Yaklaşık 4 yıldır sessiz olan Suriye'deki durum, geçen hafta güçlü bir şekilde patladı.
Sıcak lavları 4 gün içinde ülkenin ikinci büyük şehri Halep'i kapladı ve ardından başkent Şam yolunda Hama ve Humus gibi iki merkezi şehre doğru ilerledi.
Operasyonu gerçekleştiren güç Heyetu Tahrirü'ş Şam (HTŞ) adını taşıyordu, ancak kısa sürede "el-Kaide"nin Suriye kolu olan "Nusra Cephesi"nin yeni bir versiyonu olduğu tespit edildi.
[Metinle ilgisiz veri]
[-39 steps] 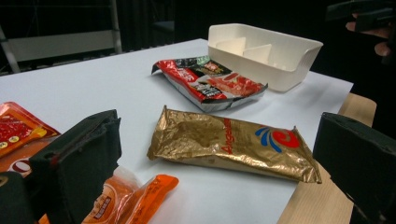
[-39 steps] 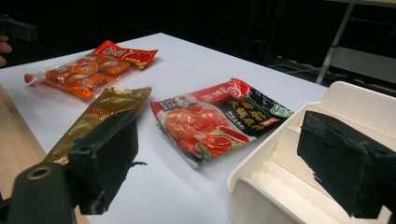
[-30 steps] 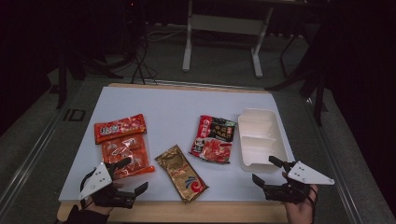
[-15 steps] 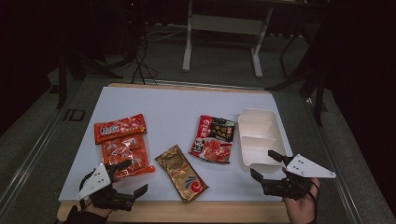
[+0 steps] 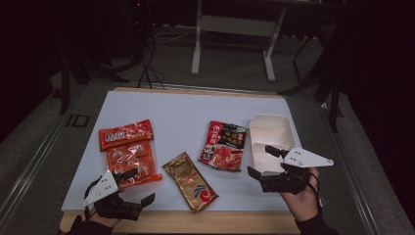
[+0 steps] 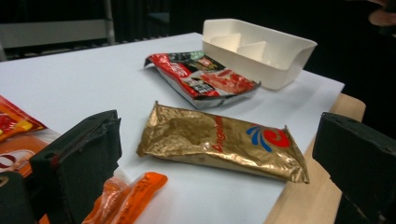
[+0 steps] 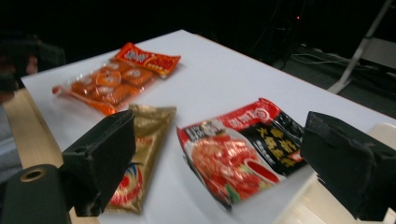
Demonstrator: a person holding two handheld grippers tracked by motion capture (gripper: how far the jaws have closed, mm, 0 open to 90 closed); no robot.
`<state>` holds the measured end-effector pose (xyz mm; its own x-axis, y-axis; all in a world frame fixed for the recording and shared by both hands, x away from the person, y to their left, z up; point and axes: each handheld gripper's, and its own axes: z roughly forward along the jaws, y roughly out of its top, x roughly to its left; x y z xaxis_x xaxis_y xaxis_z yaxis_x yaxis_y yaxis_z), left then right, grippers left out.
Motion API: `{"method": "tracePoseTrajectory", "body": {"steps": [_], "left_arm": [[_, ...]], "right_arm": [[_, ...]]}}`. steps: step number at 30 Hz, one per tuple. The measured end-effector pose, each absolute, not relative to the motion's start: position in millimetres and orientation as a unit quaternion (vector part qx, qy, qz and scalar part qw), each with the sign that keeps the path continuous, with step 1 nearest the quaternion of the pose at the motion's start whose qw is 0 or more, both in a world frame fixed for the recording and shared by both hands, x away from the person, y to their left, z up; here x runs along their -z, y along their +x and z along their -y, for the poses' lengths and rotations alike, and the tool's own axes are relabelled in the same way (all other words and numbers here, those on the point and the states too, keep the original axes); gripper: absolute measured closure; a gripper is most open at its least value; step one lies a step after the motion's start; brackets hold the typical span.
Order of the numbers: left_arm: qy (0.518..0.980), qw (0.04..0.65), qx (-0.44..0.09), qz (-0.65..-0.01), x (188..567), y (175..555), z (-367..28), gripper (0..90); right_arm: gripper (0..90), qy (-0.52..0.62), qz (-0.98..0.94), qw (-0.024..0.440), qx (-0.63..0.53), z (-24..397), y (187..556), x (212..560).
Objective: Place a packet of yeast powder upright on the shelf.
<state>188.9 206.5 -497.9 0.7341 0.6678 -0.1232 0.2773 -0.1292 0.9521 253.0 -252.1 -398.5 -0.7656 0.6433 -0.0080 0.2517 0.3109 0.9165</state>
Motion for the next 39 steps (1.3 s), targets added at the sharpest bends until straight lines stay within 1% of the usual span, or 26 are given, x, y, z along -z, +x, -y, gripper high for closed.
{"method": "tracePoseTrajectory", "body": {"steps": [10,14,15,23,39], "left_arm": [[0.728,0.582,-0.161,-0.325,498,189,-209,1.8],[0.728,0.583,-0.158,-0.325,498,190,-210,1.8],[0.727,0.583,-0.158,-0.326,498,190,-209,1.8],[0.733,0.580,-0.153,-0.322,498,190,-209,1.8],[0.734,0.578,-0.151,-0.324,499,190,-210,1.8]], "right_arm": [[11.0,0.267,-0.802,0.158,-0.511,220,274,403],[12.2,0.263,-0.806,0.154,-0.507,212,277,403],[12.2,0.253,-0.814,0.148,-0.502,198,283,404],[13.2,0.234,-0.828,0.133,-0.493,166,297,407],[16.2,0.222,-0.846,0.098,-0.475,119,316,423]]}}
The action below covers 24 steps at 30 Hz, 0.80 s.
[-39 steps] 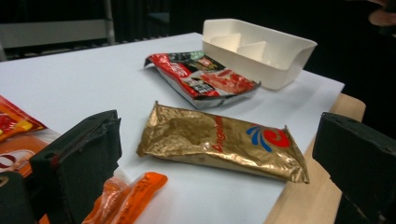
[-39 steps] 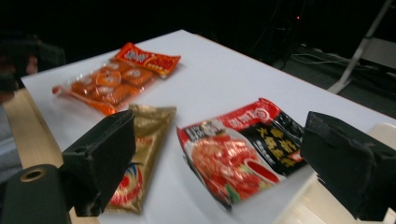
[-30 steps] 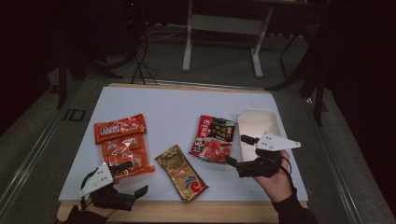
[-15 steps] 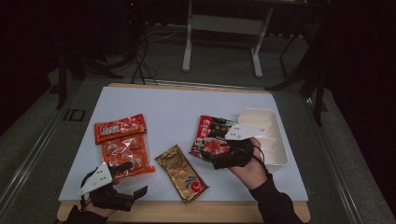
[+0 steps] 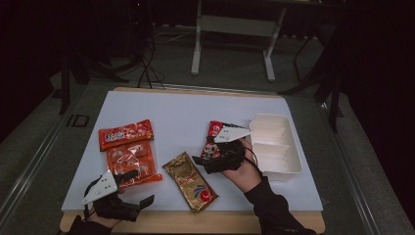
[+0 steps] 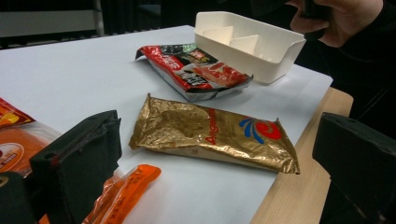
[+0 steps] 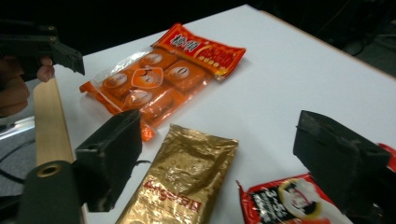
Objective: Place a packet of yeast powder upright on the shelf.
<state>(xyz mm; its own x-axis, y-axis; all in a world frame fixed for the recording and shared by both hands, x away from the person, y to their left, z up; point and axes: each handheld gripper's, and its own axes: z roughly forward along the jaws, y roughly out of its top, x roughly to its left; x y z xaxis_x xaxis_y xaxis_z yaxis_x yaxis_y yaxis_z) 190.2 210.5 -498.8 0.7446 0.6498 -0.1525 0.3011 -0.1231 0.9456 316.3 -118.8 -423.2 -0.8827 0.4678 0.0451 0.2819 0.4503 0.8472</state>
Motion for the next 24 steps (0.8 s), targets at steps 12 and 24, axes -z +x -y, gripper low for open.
{"method": "tracePoseTrajectory", "body": {"steps": [12,24], "left_arm": [[0.737,0.575,-0.147,-0.323,499,190,-211,1.8],[0.738,0.576,-0.144,-0.321,499,189,-211,1.8]], "right_arm": [[19.5,0.217,-0.857,0.073,-0.461,85,332,445],[21.8,0.245,-0.873,0.038,-0.420,66,352,479]]}}
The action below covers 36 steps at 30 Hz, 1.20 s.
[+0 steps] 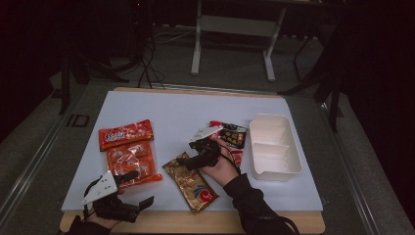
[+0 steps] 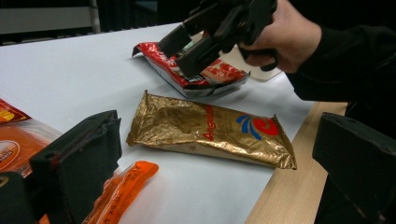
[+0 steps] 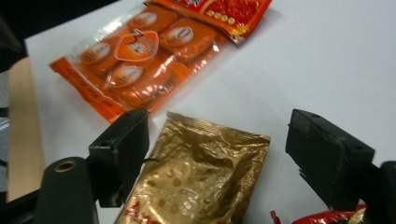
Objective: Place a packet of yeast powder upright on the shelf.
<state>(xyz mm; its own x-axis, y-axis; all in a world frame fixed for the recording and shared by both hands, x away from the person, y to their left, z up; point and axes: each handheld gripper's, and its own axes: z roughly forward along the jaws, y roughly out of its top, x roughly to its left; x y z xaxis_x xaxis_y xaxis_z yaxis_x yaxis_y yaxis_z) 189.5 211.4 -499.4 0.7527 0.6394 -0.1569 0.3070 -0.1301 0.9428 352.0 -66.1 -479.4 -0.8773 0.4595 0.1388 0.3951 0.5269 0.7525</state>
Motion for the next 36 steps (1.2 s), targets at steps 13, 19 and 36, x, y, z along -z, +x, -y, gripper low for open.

Bu gücü "yeni ve geliştirilmiş bir ürün" olarak yeniden tasarlayan kim olursa olsun, 3 hedefe ulaşmak istiyordu:
Birincisi, askeri üniforma, silah ve teçhizatla onu düzenli ordu benzeri yapıya dönüştürmek ve işgal edilen topraklarda bir yönetim kurmayı planlanmak.
İkinci hedef ise, dini azınlıkları koruyacağını iddia etmesini ve kalplere korku salan alışılagelmiş cihatçı söylemlerden kaçınmasını sağlayarak, onu cihatçı eğilimden uzaklaştırmak.
Üçüncüsü, kendisini, belirtilmeyen "yabancı işgalcileri" sınır dışı etmenin öncelikli hedefi olduğu bir kurtuluş ordusu olarak pazarlamak.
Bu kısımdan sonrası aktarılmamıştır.